I don't agree with some points mentioned by the IFF org, Couple listed as example, I still think banning them would be a bad step.
> Significant SMIs must enable automated tools (basically AI tech) to identify + take down child sexual abuse material. This can lead to function creep - extreme tech measures contemplated for a limited and serious use will start being utilized for other issues.
How else would you take it down. Hire people to sift through messages? Don't companies already do this using? Are these companies limited now by anything from using these measures given their finances and scale?
> SM platforms don't generate content - you do. They are simply intermediaries who host it.
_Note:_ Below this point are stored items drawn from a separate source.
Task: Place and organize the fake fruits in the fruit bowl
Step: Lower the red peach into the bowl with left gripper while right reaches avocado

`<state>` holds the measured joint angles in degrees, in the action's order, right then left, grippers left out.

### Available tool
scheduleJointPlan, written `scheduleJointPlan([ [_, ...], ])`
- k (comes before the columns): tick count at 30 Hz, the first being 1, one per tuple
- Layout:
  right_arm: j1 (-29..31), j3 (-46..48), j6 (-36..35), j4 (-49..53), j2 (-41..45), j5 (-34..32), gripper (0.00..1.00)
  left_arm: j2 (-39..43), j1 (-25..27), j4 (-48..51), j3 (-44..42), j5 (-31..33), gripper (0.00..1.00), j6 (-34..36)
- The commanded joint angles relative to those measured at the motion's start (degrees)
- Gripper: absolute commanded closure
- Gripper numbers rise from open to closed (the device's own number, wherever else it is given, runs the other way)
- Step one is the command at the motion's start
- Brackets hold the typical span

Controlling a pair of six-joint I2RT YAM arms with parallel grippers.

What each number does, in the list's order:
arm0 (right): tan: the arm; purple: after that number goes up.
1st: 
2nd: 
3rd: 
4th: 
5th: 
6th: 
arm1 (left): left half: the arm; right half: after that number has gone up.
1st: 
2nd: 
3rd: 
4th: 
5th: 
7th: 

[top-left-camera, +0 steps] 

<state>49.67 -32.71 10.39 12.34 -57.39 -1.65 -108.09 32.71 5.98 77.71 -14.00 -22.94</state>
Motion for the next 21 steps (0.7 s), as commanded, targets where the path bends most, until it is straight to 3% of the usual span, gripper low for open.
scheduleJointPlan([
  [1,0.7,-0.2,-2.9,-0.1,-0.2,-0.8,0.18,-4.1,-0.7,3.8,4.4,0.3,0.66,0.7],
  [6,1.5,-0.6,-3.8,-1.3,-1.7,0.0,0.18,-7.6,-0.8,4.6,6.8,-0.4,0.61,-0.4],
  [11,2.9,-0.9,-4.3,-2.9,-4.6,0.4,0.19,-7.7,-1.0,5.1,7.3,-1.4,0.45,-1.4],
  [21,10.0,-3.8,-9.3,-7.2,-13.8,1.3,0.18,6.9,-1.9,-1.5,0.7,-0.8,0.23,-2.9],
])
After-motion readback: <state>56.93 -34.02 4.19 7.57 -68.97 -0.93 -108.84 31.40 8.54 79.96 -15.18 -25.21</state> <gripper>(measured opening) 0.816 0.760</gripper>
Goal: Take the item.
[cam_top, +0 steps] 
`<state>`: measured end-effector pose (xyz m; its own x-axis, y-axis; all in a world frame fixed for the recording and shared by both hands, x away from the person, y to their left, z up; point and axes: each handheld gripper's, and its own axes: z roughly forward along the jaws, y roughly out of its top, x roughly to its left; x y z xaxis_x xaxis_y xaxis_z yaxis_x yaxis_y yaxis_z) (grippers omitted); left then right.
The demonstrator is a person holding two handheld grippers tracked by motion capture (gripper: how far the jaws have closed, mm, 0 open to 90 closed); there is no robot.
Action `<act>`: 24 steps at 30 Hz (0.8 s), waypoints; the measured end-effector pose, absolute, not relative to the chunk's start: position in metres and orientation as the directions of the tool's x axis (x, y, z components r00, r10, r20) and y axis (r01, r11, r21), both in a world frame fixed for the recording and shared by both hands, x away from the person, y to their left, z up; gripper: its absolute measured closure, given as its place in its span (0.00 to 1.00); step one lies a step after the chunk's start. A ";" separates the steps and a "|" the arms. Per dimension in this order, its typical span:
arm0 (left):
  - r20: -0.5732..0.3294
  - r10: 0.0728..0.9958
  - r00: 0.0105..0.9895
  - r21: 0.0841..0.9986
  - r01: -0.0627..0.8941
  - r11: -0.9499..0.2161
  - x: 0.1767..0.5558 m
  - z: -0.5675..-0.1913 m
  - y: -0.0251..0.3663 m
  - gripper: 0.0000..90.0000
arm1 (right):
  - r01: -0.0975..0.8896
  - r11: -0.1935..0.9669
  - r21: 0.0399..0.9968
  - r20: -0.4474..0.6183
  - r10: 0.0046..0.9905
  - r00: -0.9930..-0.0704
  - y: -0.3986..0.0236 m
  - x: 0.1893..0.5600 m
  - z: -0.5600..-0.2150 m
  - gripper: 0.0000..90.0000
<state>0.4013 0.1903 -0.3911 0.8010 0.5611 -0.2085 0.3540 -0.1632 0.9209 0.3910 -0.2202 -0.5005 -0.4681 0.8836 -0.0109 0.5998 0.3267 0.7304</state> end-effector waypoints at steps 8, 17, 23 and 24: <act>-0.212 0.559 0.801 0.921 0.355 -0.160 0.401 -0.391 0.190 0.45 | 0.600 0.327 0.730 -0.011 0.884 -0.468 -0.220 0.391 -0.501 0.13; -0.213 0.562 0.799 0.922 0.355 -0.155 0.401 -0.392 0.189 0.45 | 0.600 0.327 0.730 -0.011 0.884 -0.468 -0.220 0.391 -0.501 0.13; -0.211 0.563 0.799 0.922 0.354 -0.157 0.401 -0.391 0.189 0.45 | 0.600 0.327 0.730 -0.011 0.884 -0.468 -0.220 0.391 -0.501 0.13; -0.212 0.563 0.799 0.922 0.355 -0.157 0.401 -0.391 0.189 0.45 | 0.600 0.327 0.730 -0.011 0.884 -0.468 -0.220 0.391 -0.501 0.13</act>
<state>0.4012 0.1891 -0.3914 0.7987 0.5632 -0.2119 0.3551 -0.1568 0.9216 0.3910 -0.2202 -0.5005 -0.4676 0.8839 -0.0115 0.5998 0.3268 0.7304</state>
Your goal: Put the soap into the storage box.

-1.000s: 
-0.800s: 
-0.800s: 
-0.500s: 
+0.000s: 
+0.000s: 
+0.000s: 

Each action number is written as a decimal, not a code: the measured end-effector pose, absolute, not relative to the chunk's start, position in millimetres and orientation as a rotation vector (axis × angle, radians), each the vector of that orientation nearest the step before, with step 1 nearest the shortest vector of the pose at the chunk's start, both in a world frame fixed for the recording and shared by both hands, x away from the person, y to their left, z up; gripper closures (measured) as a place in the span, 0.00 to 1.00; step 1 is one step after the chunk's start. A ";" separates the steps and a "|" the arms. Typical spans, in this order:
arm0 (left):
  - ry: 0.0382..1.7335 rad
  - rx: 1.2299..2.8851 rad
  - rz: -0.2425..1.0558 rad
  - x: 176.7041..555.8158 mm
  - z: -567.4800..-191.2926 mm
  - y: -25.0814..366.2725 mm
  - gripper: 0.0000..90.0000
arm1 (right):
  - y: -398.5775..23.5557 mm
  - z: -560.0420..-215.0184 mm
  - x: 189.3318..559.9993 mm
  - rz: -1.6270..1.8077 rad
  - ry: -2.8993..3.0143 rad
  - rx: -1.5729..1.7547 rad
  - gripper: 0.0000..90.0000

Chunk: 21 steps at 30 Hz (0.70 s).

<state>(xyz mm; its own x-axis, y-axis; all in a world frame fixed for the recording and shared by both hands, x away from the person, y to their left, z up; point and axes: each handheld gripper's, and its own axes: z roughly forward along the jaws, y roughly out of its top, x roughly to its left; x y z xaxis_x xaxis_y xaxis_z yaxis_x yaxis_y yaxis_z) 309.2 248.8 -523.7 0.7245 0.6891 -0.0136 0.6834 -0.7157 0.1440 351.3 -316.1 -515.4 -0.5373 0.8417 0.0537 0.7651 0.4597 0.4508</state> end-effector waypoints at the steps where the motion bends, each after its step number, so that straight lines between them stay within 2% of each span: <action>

This distinction helps them avoid liability for your content.
True, then why would SM butt in as arbitrator of truth.
Besides, free expression is protected by the Indian constitution, so it's hardly for the government to decide whether Indians buy into "the Californian Elite's warped ideas."
Of course government censorship is bad. I just have no sympathy to big techs who censor others.
As for examples of how social media companies in particular shape public opinion, consider how Twitter banned Zero Hedge for many months for alleging the virus may have leaked from a lab. Now this hypothesis is mainstream, potentially only because it no longer a political tool in an intense election year. A more recent example of opinion shaping/propaganda is Facebook classifying and limiting visibility of comments that express hesitancy about vaccines (https://www.projectveritas.com/news/breaking-facebook-whistl...). The plain reality is that these companies have government-like power in censoring and shaping public opinion, but are only accountable to themselves. That should be unacceptable to Americans, and doubly so to other nations.